■ **WHAT THIS TASK INVOLVES**:
From the listing below, extract every line in which the word "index" appears.

[Opening INPUT section]

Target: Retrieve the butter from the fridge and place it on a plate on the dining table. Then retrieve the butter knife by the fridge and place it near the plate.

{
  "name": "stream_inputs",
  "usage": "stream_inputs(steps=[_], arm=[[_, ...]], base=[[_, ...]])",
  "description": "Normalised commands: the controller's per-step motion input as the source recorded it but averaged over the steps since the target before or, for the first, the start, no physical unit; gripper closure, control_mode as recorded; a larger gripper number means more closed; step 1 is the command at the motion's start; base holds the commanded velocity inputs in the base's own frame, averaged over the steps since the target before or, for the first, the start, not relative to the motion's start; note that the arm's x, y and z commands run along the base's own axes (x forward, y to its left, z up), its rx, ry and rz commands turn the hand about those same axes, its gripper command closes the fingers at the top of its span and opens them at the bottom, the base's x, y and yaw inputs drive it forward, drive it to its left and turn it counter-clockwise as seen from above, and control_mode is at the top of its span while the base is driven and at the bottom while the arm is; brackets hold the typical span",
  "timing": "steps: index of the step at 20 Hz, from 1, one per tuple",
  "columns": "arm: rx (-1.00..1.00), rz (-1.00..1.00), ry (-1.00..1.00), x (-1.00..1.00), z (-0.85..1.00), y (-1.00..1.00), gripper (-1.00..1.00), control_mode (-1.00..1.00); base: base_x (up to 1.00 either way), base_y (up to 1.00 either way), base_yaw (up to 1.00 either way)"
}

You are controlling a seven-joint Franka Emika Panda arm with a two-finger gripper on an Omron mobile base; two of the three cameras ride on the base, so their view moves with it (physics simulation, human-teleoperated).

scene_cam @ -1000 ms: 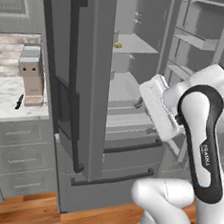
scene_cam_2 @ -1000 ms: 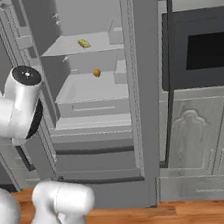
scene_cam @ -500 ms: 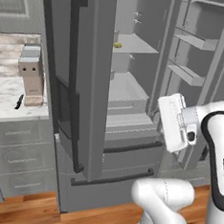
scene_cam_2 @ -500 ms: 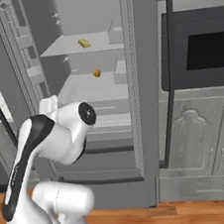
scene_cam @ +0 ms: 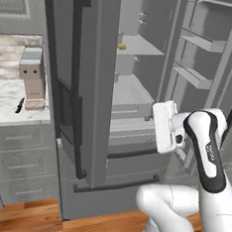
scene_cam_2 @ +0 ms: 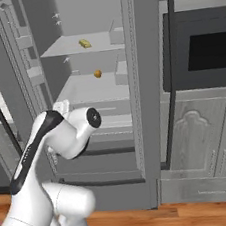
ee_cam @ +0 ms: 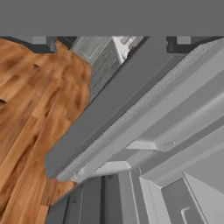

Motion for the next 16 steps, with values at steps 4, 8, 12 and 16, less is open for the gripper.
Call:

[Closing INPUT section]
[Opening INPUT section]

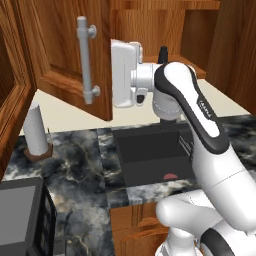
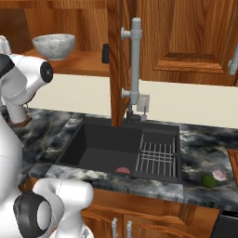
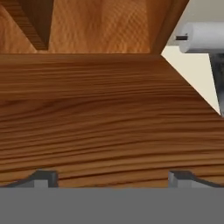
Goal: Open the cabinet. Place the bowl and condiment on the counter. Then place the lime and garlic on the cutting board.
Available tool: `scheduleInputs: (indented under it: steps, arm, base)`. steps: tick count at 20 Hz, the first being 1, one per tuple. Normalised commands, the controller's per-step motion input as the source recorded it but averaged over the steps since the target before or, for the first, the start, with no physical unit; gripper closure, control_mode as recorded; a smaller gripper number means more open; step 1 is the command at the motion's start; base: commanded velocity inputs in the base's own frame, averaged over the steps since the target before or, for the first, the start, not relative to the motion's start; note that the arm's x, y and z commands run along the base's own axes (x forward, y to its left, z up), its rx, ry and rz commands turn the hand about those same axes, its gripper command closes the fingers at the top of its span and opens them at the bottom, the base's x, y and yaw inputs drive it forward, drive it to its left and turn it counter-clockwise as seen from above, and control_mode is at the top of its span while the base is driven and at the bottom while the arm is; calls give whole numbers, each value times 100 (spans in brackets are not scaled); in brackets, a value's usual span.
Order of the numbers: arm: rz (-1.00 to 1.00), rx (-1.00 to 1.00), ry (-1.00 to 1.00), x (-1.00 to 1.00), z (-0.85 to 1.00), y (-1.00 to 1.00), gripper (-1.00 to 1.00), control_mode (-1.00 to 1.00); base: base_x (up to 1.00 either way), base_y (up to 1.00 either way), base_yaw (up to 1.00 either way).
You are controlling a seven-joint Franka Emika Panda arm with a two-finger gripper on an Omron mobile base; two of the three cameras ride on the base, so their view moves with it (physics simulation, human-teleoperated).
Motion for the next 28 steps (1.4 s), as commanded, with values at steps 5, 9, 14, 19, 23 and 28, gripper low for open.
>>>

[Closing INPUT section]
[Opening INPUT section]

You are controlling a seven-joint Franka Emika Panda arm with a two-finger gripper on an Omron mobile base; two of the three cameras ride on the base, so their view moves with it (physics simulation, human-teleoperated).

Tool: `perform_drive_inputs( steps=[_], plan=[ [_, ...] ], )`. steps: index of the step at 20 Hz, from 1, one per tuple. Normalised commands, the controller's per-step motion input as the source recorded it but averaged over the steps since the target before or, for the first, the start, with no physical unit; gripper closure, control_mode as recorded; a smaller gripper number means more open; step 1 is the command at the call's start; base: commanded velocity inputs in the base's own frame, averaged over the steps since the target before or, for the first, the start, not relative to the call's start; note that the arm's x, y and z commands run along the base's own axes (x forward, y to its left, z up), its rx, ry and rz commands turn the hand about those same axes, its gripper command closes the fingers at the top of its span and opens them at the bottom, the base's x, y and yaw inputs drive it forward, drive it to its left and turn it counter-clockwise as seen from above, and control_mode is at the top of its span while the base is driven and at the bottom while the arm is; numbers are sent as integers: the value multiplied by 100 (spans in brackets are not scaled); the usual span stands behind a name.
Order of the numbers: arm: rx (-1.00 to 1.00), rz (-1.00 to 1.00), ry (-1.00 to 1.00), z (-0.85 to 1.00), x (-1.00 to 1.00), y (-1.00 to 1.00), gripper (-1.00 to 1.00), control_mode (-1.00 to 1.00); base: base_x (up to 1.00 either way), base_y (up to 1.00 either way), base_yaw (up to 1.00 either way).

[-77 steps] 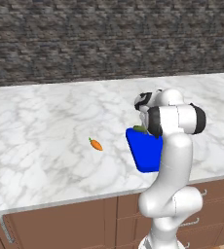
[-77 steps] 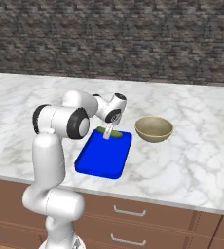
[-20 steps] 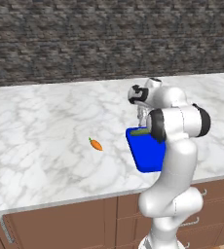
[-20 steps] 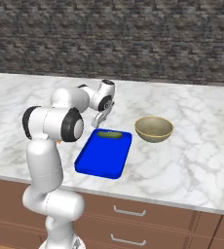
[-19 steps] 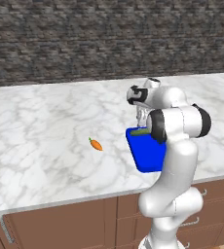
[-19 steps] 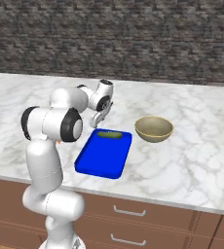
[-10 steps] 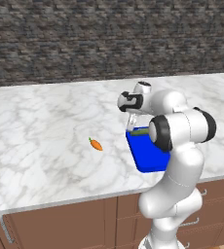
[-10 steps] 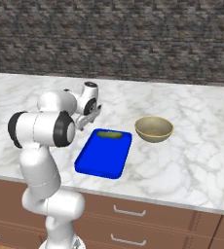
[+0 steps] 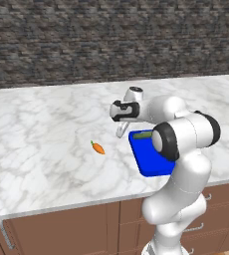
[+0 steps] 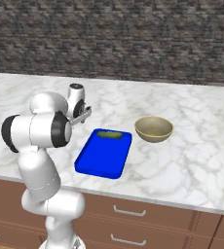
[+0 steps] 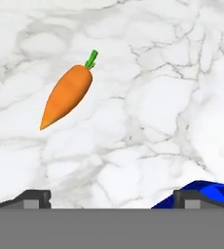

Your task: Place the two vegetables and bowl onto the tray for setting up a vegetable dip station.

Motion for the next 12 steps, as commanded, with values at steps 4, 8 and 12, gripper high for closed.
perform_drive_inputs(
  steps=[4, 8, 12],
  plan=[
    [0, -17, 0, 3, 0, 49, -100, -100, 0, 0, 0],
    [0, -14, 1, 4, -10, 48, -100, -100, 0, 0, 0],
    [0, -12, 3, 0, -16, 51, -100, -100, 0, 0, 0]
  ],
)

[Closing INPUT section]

■ **SOLUTION TO THIS EXERCISE**:
  "timing": "steps: index of the step at 20 Hz, from 1, one per tuple",
Tool: `perform_drive_inputs( steps=[_], plan=[ [_, ...] ], )`. steps: index of the step at 20 Hz, from 1, one per tuple. Normalised commands, the controller's per-step motion input as the source recorded it but averaged over the steps since the target before or, for the first, the start, with no physical unit; gripper closure, control_mode as recorded; a smaller gripper number means more open; step 1 is the command at the call's start; base: commanded velocity inputs in the base's own frame, averaged over the steps since the target before or, for the first, the start, not relative to the call's start; note that the arm's x, y and z commands run along the base's own axes (x forward, y to its left, z up), its rx, ry and rz commands turn the hand about those same axes, its gripper command closes the fingers at the top of its span and opens them at the bottom, the base's x, y and yaw inputs drive it forward, drive it to its left and turn it counter-clockwise as seen from above, and control_mode is at the top of its span while the base is driven and at the bottom while the arm is; numbers are sent as integers: the value multiplied by 100 (spans in brackets are not scaled); the usual span stands behind a name.

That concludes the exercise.